THE TASK. Report every line of the listing below in which the string "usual" occurs.
-- MATERIAL PROVIDED follows --
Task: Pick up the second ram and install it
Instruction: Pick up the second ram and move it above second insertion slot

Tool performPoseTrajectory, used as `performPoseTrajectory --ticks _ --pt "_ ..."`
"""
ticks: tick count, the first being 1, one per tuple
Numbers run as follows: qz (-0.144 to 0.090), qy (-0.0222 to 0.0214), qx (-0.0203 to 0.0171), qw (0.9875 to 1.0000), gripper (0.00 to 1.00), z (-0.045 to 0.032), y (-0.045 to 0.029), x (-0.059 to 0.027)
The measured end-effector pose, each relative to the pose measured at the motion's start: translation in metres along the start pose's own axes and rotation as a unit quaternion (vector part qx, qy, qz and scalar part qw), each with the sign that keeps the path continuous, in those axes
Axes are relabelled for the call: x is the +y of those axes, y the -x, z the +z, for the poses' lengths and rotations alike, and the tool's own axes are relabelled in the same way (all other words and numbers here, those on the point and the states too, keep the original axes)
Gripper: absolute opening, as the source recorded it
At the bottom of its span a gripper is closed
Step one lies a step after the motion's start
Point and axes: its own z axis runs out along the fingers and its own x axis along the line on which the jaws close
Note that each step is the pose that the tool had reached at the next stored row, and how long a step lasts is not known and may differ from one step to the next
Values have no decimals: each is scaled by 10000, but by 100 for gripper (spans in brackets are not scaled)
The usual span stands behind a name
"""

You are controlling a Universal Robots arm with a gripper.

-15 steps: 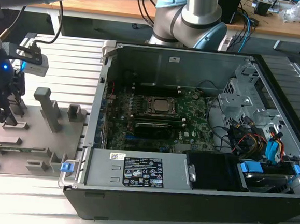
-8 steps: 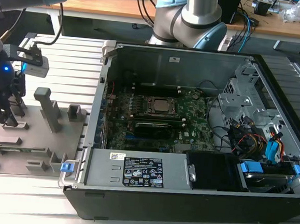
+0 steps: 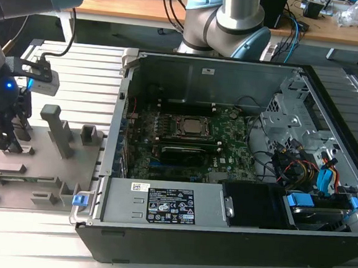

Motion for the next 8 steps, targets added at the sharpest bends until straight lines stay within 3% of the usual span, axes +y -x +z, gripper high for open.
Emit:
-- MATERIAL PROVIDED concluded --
ANSWER BOX.
The usual span stands behind a name
Motion for the next 8 steps, targets added at the sharpest bends until straight lines stay within 3% of the usual span, axes +y -x +z, gripper high for open.

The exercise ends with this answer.